E não será violência, também, quando intencionalmente, se usa linguagem de difícil percepção, limitada, não clara e muitas vezes não verdadeira, dirigida aos Idosos?
Um sem número de exemplos e factos poderiam ser descritos aqui. Se por um lado é um fenómeno em crescendo, é também um fenómeno invisível e desvalorizado, em muitas situações.
Hoje, vive-se mais anos (H-78,05 anos; M-83,52 anos), é verdade. Mas importa perguntar, com que qualidade de vida? Como se afirma em congressos e fóruns de saúde, não basta trazer “mais anos à vida”, mas sim, “mais vida aos anos”.

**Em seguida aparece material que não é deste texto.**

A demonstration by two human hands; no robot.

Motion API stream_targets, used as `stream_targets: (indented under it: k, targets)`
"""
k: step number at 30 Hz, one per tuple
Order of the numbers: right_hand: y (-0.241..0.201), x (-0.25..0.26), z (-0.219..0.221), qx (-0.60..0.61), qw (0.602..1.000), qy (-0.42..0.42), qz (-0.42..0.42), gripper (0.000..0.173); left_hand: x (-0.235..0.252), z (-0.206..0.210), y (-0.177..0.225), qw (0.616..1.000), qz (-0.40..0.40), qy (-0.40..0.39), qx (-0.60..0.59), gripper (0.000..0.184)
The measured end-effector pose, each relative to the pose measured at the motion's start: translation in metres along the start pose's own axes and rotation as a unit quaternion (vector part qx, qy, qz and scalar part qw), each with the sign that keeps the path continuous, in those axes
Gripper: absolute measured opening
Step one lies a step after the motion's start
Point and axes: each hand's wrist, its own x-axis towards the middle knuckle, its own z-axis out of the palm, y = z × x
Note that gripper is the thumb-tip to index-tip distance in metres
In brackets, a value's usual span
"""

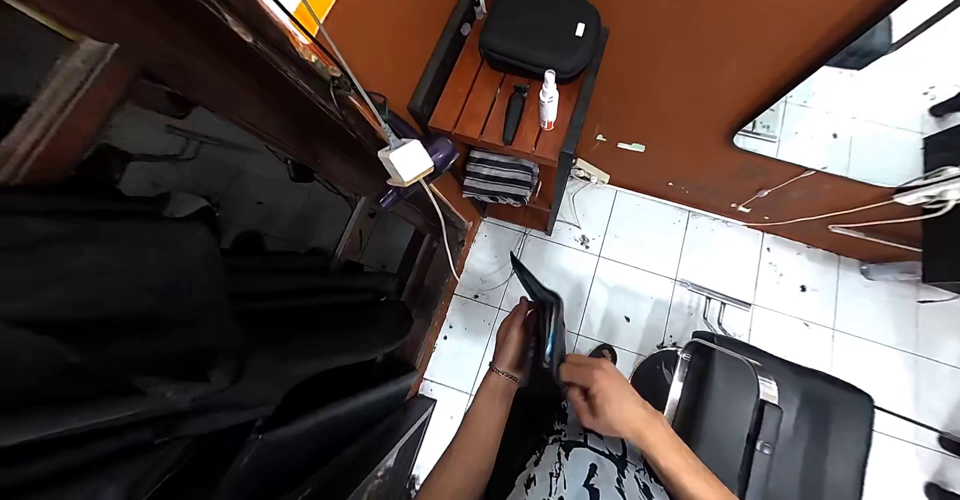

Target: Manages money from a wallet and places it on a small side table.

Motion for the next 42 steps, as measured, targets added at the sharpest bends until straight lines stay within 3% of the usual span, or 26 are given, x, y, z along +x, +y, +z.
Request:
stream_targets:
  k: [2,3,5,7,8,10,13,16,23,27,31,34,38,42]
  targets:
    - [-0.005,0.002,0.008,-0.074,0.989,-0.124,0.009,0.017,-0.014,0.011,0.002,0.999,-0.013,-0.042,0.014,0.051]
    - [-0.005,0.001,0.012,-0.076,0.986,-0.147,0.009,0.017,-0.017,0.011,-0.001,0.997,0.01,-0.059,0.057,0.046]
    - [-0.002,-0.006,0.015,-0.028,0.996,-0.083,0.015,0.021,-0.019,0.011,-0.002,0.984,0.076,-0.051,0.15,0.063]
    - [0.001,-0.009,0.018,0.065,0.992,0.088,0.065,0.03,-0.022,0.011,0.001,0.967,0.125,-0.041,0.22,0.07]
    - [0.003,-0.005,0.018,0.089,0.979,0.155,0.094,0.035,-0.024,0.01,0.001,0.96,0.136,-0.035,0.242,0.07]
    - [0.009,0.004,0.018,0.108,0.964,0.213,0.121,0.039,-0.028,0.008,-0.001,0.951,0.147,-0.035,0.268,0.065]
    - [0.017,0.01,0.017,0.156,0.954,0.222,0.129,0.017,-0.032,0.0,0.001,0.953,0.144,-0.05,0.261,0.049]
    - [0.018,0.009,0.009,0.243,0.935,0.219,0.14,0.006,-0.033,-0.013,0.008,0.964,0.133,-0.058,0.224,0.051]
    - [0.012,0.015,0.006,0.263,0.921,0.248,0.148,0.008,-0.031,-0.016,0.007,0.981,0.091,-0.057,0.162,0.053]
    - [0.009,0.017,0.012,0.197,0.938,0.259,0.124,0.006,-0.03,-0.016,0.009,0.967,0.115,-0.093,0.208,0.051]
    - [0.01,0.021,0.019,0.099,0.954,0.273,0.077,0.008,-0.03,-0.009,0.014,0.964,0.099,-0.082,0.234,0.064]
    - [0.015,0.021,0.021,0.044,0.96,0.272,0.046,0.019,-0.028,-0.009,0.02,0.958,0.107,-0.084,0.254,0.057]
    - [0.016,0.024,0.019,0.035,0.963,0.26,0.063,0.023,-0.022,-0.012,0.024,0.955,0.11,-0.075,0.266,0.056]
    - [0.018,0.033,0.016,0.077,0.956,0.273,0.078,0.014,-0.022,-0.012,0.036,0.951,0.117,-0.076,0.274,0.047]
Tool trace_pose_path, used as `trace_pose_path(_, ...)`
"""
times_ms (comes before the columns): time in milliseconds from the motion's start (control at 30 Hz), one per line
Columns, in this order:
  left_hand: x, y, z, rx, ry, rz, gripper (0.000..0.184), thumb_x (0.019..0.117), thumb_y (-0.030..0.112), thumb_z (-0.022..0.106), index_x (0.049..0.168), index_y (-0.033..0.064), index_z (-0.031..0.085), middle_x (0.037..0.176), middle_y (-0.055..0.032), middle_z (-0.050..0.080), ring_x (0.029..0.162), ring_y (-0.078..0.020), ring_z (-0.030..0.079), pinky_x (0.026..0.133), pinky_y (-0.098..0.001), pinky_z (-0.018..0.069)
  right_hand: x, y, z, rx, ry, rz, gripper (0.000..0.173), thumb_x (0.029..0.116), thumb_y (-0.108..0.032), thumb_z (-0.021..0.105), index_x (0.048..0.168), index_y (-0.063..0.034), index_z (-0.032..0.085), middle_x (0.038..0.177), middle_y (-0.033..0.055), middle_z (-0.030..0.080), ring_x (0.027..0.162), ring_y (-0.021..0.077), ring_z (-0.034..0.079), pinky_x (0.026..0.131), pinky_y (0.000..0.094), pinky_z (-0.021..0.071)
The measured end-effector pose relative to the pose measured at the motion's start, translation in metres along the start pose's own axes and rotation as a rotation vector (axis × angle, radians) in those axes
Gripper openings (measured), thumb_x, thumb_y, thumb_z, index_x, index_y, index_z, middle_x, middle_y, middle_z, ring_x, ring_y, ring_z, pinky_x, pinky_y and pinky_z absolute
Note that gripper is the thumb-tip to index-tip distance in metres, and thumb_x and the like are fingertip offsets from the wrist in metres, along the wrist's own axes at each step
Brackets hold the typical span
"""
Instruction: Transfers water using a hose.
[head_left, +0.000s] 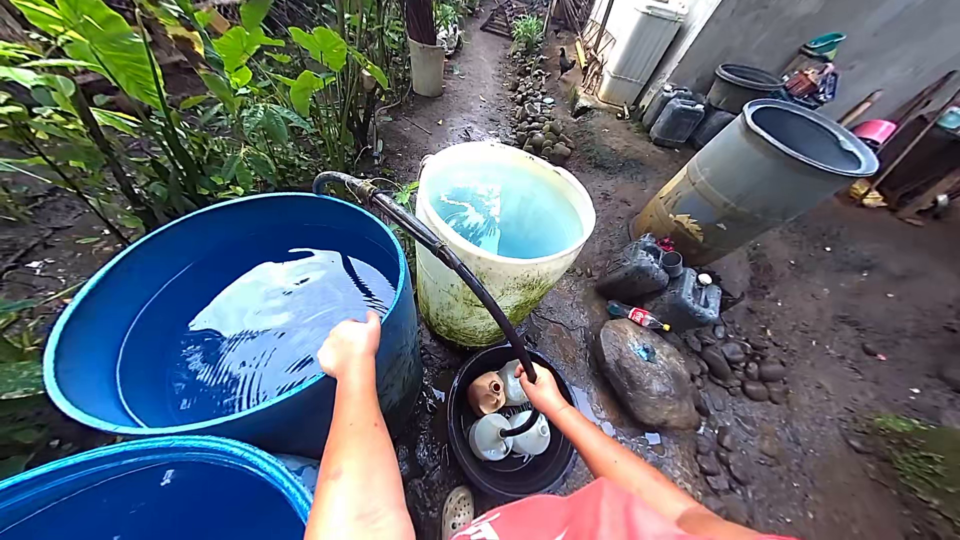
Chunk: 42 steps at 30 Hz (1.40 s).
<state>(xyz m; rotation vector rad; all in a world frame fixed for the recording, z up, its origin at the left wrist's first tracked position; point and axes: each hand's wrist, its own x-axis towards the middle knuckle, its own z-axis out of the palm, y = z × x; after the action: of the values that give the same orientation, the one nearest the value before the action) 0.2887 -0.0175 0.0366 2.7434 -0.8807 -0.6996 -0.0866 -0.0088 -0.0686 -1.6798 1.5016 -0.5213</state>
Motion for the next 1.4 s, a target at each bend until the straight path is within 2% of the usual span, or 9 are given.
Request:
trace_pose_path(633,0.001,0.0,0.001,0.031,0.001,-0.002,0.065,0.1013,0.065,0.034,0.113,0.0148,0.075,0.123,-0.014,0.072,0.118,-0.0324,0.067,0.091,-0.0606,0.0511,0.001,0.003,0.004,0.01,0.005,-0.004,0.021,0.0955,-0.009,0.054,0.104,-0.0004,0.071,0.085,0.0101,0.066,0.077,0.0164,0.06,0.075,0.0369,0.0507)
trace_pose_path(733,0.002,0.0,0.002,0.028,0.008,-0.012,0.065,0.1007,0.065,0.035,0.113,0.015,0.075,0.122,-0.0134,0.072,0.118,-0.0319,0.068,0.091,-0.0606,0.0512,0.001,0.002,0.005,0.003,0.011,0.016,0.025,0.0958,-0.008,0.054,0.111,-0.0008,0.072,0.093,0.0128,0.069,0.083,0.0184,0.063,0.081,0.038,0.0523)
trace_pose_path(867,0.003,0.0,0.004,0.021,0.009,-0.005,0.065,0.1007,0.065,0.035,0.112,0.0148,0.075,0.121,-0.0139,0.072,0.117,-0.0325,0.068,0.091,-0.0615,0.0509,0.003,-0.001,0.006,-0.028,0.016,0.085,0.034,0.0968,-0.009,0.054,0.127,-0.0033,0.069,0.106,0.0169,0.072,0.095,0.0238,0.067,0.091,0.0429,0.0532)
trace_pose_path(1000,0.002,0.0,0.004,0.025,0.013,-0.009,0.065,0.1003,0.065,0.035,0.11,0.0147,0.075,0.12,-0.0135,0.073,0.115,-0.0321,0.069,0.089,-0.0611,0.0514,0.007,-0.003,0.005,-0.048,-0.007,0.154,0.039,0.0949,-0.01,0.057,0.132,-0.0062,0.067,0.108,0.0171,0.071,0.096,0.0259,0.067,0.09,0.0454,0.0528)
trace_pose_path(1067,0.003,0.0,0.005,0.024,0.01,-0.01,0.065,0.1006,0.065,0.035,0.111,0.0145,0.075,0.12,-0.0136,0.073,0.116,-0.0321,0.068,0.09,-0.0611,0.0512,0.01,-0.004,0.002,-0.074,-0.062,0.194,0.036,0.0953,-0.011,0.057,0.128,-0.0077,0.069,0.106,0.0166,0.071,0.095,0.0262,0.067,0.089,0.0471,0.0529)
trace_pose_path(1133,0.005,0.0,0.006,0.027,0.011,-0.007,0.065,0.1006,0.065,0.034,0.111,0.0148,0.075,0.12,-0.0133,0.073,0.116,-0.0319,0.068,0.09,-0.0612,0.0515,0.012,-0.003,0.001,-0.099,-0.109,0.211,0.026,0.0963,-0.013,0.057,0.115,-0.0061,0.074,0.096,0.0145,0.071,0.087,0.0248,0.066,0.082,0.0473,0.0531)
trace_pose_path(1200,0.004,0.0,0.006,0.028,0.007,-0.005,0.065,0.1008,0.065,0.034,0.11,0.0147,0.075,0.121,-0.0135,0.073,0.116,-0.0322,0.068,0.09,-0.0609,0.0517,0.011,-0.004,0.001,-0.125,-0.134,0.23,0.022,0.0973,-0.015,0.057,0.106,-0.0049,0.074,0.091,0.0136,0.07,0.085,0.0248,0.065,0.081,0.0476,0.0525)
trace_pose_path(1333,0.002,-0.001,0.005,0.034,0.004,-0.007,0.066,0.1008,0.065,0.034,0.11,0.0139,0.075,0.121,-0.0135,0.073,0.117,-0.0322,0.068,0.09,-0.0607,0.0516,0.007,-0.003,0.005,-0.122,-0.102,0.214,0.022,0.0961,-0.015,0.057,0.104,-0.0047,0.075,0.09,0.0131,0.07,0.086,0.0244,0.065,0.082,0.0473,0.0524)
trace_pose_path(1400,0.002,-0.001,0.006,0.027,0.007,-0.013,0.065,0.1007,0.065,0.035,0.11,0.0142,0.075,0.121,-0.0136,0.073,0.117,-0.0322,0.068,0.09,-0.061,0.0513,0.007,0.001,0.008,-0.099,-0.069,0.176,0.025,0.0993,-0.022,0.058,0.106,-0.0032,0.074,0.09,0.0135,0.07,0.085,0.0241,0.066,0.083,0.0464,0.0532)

Os Idosos são bibliotecas valiosíssimas, cheios de saber, experiência, sacrifícios que fizeram para assegurar melhores condições para as Famílias e para o crescimento de uma Nação. Nesta fase das suas vidas, é altura de todos nós os respeitarmos e de retribuir o seu legado. De perceber que um corpo, com muitos anos de vida e de sacrifícios tem “desgaste” e por isso, comorbilidades, umas mais limitantes, outras menos. Mas independentemente desses graus de dependência e do seu extracto social, merecem o respeito e toda a dignidade nesta fase das suas vidas.
Seremos todos capazes de fazer parar a violência contra a Pessoa Idosa e de denunciar casos que conheçamos?
O desafio é grande, mas qualquer Pessoa Idosa, merece dignidade e respeito de Todos em qualquer sítio ou lugar. Pratiquemos a humanização e o respeito!